## REQUIRED ACTION
Nothing but the lines from the start of the records through the line that contains "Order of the" is to be copied, and each is to be copied exactly.

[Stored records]
════════════════

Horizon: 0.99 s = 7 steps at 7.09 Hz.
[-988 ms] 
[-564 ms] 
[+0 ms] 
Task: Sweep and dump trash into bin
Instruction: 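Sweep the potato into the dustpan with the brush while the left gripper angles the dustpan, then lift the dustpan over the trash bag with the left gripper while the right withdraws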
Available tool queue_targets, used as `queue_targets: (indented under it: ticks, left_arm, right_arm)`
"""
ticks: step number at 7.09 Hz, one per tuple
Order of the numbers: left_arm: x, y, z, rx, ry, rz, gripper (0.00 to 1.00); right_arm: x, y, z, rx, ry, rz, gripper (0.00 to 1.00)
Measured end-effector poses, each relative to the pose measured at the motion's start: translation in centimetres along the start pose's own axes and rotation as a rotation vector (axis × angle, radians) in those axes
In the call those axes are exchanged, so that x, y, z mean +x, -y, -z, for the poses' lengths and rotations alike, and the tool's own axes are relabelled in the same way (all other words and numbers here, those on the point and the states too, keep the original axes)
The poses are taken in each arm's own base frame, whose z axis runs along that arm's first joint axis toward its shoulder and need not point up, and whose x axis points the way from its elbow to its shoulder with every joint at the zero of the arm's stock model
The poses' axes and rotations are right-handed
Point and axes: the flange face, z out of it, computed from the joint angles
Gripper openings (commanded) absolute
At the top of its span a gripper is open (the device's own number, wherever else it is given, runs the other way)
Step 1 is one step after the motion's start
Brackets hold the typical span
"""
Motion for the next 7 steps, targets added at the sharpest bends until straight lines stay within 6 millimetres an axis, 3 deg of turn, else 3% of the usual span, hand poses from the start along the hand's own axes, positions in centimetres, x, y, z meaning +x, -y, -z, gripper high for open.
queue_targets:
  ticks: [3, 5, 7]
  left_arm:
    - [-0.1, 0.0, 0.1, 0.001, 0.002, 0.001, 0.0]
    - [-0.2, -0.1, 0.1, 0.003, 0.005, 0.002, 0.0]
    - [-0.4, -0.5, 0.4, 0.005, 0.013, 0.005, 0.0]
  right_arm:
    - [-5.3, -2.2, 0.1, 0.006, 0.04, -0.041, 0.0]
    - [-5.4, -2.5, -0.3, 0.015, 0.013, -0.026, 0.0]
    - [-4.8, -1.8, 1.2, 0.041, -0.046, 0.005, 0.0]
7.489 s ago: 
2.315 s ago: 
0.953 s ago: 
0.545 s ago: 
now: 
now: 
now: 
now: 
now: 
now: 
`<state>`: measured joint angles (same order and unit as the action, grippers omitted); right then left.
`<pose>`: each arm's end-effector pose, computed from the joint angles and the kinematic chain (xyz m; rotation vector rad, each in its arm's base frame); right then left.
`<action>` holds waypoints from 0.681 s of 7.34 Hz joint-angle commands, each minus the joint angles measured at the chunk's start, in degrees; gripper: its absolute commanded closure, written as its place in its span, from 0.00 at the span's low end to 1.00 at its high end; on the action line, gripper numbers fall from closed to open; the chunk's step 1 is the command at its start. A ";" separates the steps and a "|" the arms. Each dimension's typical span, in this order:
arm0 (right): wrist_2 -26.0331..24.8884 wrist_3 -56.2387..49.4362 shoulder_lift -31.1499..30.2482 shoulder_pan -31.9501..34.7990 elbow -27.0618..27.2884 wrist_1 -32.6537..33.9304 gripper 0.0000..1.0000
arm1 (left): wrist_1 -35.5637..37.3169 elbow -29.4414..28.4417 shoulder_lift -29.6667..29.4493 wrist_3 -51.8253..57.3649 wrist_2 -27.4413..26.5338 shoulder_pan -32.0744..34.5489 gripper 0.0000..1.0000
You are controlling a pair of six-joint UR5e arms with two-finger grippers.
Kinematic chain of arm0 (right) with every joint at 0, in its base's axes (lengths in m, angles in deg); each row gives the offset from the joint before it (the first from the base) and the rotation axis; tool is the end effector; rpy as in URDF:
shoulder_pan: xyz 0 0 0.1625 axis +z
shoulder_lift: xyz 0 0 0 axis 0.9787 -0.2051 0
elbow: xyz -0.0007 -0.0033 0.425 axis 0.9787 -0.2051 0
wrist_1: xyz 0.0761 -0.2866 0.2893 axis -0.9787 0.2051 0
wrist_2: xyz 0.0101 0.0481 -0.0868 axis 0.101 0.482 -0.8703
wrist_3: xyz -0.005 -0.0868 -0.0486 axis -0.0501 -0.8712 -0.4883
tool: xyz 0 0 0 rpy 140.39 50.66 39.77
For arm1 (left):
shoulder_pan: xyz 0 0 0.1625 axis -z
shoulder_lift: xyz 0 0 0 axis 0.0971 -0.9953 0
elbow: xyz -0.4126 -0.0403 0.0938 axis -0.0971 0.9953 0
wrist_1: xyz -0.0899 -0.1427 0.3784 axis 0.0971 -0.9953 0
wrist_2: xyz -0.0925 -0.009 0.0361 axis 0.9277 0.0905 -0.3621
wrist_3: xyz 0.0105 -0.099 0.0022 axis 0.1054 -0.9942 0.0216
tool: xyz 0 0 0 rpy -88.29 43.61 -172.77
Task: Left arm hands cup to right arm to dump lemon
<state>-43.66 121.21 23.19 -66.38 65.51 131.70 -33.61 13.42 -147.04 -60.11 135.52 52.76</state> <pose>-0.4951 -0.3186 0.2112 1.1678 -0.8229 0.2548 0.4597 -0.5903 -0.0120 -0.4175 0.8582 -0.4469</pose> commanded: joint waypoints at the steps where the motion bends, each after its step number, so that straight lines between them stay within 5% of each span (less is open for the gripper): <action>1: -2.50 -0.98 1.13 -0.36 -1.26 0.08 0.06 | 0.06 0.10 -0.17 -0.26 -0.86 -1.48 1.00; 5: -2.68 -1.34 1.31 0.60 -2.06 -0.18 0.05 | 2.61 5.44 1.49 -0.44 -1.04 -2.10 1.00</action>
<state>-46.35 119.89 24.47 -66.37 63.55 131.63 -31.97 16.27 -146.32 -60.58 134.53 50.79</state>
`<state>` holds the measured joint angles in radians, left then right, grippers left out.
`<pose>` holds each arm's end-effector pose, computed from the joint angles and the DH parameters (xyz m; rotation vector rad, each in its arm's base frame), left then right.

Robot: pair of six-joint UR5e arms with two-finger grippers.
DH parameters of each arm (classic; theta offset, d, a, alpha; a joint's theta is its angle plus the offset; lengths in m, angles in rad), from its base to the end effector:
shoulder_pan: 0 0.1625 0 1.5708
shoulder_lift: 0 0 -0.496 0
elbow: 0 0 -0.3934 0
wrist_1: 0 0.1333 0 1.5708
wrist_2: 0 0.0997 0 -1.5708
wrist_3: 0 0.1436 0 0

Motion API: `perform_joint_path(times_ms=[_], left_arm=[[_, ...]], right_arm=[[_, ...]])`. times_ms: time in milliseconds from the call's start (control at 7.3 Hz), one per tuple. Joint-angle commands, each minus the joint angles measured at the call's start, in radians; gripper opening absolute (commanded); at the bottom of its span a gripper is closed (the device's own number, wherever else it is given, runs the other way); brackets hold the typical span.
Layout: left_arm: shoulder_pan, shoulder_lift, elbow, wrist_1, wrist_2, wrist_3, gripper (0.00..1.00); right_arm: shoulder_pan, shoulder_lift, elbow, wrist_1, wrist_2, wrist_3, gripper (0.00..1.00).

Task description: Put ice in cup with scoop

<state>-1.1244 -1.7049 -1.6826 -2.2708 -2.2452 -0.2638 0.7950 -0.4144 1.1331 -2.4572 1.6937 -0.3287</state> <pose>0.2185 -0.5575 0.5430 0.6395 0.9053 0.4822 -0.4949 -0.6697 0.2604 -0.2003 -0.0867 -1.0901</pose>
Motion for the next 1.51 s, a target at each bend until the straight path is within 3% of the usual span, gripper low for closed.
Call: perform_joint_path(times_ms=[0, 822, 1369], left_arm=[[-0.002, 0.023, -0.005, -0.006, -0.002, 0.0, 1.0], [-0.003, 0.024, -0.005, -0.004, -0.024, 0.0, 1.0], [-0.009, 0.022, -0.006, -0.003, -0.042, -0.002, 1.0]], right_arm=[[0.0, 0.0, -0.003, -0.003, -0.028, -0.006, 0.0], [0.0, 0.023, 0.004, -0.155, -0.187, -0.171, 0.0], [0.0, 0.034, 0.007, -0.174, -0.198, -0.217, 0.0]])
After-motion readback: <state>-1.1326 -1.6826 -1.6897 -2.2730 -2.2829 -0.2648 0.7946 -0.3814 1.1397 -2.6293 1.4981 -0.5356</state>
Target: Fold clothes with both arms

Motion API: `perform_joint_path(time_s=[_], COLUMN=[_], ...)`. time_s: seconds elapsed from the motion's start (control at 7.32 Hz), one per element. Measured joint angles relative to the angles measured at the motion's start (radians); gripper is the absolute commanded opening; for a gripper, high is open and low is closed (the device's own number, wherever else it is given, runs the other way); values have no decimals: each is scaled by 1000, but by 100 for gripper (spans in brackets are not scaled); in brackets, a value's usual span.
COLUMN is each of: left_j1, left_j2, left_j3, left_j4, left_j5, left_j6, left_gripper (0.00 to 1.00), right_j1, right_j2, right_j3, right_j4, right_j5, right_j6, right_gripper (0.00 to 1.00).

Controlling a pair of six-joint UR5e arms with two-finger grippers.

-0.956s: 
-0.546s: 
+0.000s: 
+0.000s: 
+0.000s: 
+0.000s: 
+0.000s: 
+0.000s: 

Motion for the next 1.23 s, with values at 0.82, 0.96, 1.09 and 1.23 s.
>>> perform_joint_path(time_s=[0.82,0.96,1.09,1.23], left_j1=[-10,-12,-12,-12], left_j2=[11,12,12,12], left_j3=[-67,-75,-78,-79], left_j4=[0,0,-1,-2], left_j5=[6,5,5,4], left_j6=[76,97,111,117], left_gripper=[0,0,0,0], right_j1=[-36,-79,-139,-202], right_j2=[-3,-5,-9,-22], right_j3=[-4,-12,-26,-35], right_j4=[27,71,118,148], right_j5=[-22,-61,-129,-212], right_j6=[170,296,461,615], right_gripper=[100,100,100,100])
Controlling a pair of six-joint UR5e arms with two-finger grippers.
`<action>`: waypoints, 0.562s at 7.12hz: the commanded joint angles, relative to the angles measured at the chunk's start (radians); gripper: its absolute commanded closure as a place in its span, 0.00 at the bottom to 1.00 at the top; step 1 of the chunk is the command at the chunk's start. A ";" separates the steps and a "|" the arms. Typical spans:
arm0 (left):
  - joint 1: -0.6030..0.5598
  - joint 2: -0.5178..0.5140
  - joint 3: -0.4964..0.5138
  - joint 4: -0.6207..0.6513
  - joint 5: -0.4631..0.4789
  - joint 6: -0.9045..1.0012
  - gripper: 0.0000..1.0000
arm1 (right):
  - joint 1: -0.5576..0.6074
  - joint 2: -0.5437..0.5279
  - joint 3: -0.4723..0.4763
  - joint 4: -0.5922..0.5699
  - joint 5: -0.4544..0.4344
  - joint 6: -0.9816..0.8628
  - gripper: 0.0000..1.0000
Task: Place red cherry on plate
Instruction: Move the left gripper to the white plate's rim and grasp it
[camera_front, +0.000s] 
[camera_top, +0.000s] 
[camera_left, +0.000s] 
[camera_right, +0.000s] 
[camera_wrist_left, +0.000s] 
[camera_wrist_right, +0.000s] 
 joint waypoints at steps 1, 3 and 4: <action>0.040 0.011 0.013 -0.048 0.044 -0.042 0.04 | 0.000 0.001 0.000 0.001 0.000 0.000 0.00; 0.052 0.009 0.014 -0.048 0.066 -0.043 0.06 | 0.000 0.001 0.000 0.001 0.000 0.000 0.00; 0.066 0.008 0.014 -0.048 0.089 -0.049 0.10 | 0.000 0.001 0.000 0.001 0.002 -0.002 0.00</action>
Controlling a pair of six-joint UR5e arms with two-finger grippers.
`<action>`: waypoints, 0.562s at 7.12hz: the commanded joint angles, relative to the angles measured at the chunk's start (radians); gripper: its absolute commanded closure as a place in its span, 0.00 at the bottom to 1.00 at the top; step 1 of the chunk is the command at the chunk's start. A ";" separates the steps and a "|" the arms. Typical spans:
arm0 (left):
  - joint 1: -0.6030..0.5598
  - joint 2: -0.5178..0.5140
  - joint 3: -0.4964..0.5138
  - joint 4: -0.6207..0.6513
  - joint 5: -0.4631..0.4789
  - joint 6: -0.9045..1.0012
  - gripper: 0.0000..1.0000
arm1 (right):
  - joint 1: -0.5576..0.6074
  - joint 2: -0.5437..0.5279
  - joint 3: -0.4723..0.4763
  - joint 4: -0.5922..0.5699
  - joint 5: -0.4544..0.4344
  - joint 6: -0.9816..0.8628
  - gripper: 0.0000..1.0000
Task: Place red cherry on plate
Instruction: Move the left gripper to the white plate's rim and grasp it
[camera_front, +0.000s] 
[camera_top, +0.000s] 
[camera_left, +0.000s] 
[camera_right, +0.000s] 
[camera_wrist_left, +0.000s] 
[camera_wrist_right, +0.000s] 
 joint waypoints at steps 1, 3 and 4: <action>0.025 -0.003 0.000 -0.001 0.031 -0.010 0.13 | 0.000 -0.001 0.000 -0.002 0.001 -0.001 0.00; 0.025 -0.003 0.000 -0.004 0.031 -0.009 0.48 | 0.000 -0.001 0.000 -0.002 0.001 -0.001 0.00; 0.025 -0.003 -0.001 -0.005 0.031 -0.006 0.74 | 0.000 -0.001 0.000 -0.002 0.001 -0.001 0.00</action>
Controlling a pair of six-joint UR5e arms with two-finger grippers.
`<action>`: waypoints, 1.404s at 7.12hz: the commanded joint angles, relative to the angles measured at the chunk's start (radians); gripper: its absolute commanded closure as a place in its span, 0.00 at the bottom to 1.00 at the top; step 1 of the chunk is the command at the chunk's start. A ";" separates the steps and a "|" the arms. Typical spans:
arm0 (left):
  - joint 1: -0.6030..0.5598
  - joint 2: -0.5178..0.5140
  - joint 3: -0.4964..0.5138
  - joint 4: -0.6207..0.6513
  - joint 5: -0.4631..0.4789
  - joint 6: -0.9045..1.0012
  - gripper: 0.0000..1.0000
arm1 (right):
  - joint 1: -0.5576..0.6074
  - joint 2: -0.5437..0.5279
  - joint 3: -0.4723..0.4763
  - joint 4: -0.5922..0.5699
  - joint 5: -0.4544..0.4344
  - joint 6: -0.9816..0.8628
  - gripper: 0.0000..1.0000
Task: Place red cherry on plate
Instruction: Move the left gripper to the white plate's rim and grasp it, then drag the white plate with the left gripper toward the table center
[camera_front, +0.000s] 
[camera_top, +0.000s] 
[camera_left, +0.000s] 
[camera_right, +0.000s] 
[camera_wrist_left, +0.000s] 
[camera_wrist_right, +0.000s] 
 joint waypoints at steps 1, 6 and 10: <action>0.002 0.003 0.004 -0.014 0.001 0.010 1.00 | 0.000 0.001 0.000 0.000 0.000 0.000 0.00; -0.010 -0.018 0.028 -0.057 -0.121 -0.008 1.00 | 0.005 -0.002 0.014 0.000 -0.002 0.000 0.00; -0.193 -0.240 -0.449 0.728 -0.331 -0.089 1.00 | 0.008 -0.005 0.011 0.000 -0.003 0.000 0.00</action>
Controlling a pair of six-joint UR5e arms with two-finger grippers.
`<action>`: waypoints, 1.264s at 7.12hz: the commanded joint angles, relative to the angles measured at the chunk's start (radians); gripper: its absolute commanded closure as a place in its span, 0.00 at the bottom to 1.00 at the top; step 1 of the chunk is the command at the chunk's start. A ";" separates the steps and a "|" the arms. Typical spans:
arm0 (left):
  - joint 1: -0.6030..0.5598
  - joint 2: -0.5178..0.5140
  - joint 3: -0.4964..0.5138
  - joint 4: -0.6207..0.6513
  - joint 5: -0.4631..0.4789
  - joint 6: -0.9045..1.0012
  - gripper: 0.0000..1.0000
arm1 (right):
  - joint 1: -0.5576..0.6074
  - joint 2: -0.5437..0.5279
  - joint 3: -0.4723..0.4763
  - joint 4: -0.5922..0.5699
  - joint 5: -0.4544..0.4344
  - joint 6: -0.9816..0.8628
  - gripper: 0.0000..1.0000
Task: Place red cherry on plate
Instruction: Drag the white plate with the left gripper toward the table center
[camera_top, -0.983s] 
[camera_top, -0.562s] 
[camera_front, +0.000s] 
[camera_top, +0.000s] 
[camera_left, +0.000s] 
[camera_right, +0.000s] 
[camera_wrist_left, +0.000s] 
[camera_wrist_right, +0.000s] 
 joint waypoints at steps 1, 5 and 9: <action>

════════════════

## SOLUTION FOR THIS TASK
Horizon: 0.99 s = 7 steps at 7.09 Hz.
[-988 ms] 
[-564 ms] 
[+0 ms] 
Task: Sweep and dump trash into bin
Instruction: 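Sweep the potato into the dustpan with the brush while the left gripper angles the dustpan, then lift the dustpan over the trash bag with the left gripper while the right withdraws
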Available tool queue_targets, used as `queue_targets: (indented under it: ticks, left_arm, right_arm)`
"""
ticks: step number at 7.09 Hz, one per tuple
Order of the numbers: left_arm: x, y, z, rx, ry, rz, gripper (0.00 to 1.00); right_arm: x, y, z, rx, ry, rz, gripper (0.00 to 1.00)

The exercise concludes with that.